● Work request: Restate all the data word for word and omit the pictures.
Supplied information section start
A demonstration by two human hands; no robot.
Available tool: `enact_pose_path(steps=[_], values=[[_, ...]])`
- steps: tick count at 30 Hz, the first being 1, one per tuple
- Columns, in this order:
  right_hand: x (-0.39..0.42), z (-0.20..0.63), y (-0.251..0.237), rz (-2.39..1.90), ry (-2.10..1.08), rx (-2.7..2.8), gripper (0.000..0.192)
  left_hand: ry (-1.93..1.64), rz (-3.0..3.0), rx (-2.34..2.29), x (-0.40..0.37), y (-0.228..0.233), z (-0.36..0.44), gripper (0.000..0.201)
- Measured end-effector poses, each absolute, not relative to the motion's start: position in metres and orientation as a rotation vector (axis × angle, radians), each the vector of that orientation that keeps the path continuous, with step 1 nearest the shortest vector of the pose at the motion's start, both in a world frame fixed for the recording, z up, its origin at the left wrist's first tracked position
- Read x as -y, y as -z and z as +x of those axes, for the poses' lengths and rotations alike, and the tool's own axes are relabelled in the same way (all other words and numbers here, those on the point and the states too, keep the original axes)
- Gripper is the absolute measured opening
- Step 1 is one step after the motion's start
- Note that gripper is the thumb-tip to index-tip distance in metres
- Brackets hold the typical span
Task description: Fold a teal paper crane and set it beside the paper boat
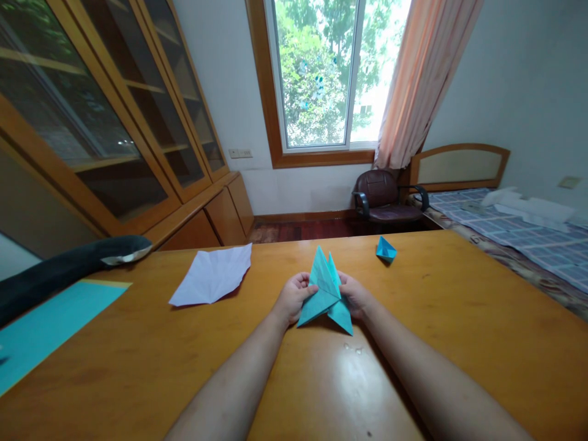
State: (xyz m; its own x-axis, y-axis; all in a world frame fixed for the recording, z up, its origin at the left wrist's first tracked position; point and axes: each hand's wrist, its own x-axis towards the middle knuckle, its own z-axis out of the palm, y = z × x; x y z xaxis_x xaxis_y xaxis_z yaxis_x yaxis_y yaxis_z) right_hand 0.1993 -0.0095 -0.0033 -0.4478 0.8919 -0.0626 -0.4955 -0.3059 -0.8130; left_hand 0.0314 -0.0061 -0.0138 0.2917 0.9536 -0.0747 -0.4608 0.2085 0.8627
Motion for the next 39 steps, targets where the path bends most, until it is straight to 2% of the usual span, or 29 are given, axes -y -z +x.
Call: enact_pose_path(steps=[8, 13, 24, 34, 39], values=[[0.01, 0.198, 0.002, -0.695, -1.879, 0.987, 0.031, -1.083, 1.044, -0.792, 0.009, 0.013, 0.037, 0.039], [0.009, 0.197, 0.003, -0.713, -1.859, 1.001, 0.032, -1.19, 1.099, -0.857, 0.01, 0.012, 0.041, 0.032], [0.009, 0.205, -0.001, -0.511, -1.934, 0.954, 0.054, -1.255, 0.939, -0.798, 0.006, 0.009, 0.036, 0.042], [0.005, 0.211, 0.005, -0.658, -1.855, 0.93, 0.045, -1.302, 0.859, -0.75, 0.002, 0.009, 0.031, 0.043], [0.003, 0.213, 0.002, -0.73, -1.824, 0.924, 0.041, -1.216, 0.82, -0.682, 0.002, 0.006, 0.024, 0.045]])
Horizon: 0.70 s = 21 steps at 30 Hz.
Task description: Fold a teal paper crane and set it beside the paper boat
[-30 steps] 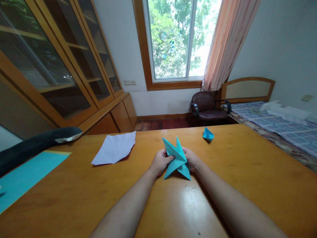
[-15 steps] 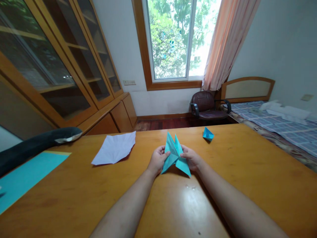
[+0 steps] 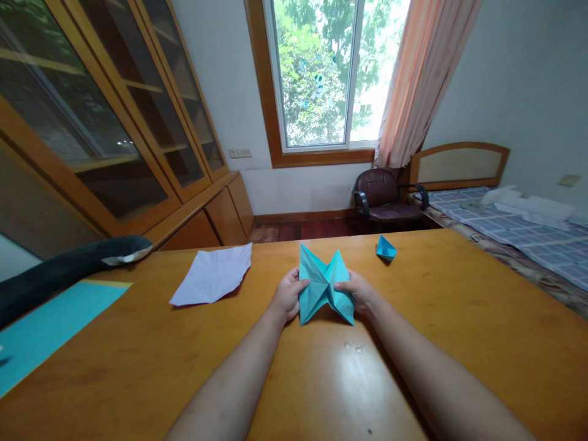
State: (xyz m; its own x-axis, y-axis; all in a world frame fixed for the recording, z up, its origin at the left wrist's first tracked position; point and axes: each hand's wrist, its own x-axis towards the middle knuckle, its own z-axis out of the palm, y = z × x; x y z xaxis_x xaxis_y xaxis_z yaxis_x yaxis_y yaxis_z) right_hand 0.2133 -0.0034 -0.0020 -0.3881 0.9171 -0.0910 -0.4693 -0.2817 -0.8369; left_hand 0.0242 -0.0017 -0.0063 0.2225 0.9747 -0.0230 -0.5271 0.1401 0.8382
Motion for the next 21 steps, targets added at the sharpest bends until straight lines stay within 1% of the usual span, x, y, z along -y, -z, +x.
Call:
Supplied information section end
● Result below:
A demonstration by two human hands; no robot.
Available tool: `enact_pose_path(steps=[_], values=[[_, ...]])`
- steps: tick count at 30 Hz, the first being 1, one per tuple
- Columns, in this order:
  right_hand: x (-0.39..0.42), z (-0.20..0.63), y (-0.251..0.237), rz (-2.39..1.90), ry (-2.10..1.08), rx (-2.7..2.8), gripper (0.000..0.192)
  left_hand: ry (-1.93..1.64), rz (-3.0..3.0), rx (-2.34..2.29), x (-0.40..0.37), y (-0.228..0.233), z (-0.36..0.44), gripper (0.000..0.201)
- Measured end-effector poses, each absolute, not relative to the motion's start: position in metres and orientation as a rotation vector (axis × angle, radians), each the vector of that orientation that keeps the path continuous, with step 1 nearest the shortest vector of the pose at the motion's start, both in a world frame fixed for the recording, z up, its origin at the left wrist's first tracked position
- Read x as -y, y as -z and z as +x of those axes, for the poses' lengths and rotations alike, and the tool's own axes are relabelled in the same way (all other words and numbers here, those on the point and the states too, keep the original axes)
- Gripper is the absolute measured opening
- Step 1 is one step after the motion's start
- Note that gripper is the thumb-tip to index-tip distance in metres
- Brackets hold the typical span
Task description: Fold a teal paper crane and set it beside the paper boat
State: (xyz m; its own x-axis, y-axis; all in a world frame fixed for the recording, z up, its origin at the left wrist's first tracked position; point and axes: each hand's wrist, its own x-axis towards the middle knuckle, its own z-axis out of the palm, y = z × x; x y z xaxis_x xaxis_y xaxis_z yaxis_x yaxis_y yaxis_z) right_hand 0.1993 -0.0095 -0.0033 -0.4478 0.8919 -0.0626 -0.4955 -0.3059 -0.8130; left_hand 0.0314 -0.0061 -0.0138 0.2917 0.9536 -0.0747 -0.4608 0.2085 0.8627
Motion for the next 39 steps, targets where the path bends most, until it is straight to 2% of the usual span, or 29 are given, axes -y -z +x.
Call: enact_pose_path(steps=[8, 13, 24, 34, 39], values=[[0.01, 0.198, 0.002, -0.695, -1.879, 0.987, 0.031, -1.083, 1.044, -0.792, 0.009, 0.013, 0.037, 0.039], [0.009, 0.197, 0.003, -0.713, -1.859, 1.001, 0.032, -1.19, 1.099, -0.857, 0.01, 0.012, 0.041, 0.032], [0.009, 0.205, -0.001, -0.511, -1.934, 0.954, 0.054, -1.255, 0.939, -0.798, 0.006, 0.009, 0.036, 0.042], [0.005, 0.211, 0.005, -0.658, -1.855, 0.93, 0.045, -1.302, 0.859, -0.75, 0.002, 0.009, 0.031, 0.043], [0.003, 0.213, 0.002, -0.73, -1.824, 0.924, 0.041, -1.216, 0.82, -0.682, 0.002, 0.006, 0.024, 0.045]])
Horizon: 0.70 s = 21 steps at 30 Hz.
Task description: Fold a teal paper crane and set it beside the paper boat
[-30 steps] 
[-15 steps] 
[+0 steps] 
State: (xyz m; its own x-axis, y-axis; all in a world frame fixed for the recording, z up, its origin at the left wrist's first tracked position; point and axes: each hand's wrist, its own x-axis towards the middle knuckle, its own z-axis out of the palm, y = z × x; x y z xaxis_x xaxis_y xaxis_z yaxis_x yaxis_y yaxis_z) right_hand 0.2133 -0.0034 -0.0020 -0.3881 0.9171 -0.0910 -0.4693 -0.2817 -0.8369; left_hand 0.0242 -0.0017 -0.0063 0.2225 0.9747 -0.0230 -0.5271 0.1401 0.8382
Motion for the next 21 steps, targets added at the sharpest bends until straight lines stay within 1% of the usual span, x, y, z along -y, -z, +x.
Call:

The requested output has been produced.